About 40,000 people were executed only in Moscow; tens of thousands were arrested during the Great Terror in the Soviet Union (summer 1937 — autumn 1938).
The project Big Museum notes that the monthly performance of an ordinary Moscow-based NKVD investigator could be more than 30-40 political criminal cases.

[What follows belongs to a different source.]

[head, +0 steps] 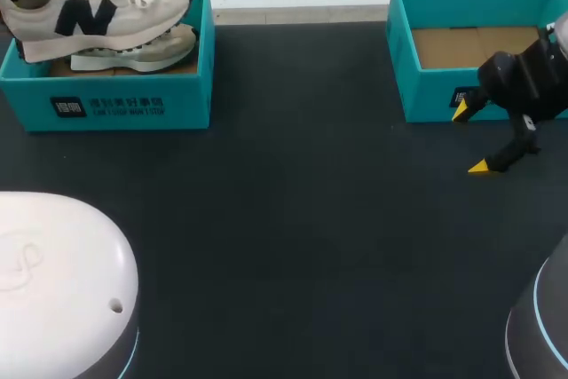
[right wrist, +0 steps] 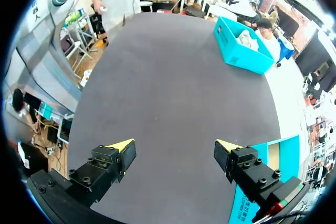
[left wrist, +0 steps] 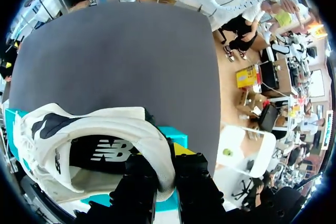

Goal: Take the shoe out of the shoebox, open the shoe tongue, remove and reinsert the insole, then place the shoe into the shoebox

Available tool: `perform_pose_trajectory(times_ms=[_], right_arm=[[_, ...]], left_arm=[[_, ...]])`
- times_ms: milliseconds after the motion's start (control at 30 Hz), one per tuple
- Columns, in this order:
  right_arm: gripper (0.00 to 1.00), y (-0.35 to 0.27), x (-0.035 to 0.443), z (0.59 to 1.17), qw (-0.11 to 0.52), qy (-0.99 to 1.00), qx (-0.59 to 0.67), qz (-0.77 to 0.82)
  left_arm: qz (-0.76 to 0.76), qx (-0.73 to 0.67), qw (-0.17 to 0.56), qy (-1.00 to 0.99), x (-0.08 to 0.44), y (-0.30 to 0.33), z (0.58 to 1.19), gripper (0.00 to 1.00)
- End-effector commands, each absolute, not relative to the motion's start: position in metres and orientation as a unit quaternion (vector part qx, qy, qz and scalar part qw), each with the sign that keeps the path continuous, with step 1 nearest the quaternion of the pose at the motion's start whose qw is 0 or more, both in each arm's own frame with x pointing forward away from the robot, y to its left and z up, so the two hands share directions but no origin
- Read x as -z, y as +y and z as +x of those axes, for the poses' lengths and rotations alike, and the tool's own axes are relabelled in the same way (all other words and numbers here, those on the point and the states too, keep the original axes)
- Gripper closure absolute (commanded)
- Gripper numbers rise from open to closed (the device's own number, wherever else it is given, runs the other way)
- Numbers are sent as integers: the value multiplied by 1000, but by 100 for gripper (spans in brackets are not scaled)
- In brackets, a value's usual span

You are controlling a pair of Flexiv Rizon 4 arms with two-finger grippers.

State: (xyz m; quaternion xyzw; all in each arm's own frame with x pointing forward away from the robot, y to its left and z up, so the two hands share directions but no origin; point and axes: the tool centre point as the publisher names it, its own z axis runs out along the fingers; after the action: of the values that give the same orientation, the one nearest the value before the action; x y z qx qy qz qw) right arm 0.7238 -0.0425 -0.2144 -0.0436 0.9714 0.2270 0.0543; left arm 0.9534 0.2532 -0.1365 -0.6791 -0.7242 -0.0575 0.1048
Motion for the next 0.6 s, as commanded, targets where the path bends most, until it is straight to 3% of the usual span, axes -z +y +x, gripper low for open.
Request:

Studying the investigation documents of 1937-1938, the researchers suggested that probing into each case was nothing but as day-to-dayness for representatives of the Stalin secret police who might have felt stuck in ruts. If a person is bored, they usually make some drawings, and there are many of them in the materials of political cases, experts stress.

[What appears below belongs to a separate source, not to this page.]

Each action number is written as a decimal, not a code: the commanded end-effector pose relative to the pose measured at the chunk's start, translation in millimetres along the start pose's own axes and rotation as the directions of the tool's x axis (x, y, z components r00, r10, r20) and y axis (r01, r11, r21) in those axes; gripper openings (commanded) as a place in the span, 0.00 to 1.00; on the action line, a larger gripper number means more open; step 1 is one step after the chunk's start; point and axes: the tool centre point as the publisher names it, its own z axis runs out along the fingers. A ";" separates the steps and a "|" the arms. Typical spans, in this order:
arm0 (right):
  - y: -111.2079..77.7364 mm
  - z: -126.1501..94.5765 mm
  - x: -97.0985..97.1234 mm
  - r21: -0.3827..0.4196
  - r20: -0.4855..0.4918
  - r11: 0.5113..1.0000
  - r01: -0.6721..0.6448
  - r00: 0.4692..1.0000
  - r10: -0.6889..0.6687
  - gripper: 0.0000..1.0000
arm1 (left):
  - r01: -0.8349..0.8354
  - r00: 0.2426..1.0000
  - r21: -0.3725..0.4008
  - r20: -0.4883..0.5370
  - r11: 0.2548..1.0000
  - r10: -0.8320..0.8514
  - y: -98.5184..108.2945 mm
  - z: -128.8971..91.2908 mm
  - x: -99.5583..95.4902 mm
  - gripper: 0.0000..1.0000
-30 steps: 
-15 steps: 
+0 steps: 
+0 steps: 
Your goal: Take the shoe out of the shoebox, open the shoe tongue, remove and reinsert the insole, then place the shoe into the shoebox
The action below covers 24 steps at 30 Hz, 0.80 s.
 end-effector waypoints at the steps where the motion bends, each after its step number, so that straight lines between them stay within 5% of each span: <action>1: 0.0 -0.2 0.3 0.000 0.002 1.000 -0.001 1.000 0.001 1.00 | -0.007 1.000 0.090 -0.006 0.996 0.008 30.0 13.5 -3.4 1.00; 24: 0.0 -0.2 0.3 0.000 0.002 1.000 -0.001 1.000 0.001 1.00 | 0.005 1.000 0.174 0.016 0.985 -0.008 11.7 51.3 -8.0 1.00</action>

The ‘Lithuanian underground’ case: Iosif Mitskevich–Yushko and Bronislav Pushinis-Leonas were arrested in 1938. It was reconsidered in 1939.
The Glavryba case: Ivan Targulov, Ilya Razumovsky, Ivan Krasovsky-Solovei (aka Vygarnitski), Boris Y. Vostrikov were arrested in the winter of 1938. In 1939, Targulov was sentenced to six years in the labour camp.
The defendant, Mefody Shcherbakov, was dekulakized and exiled in 1928. In 1932, he was re-arrested, the case was reviewed.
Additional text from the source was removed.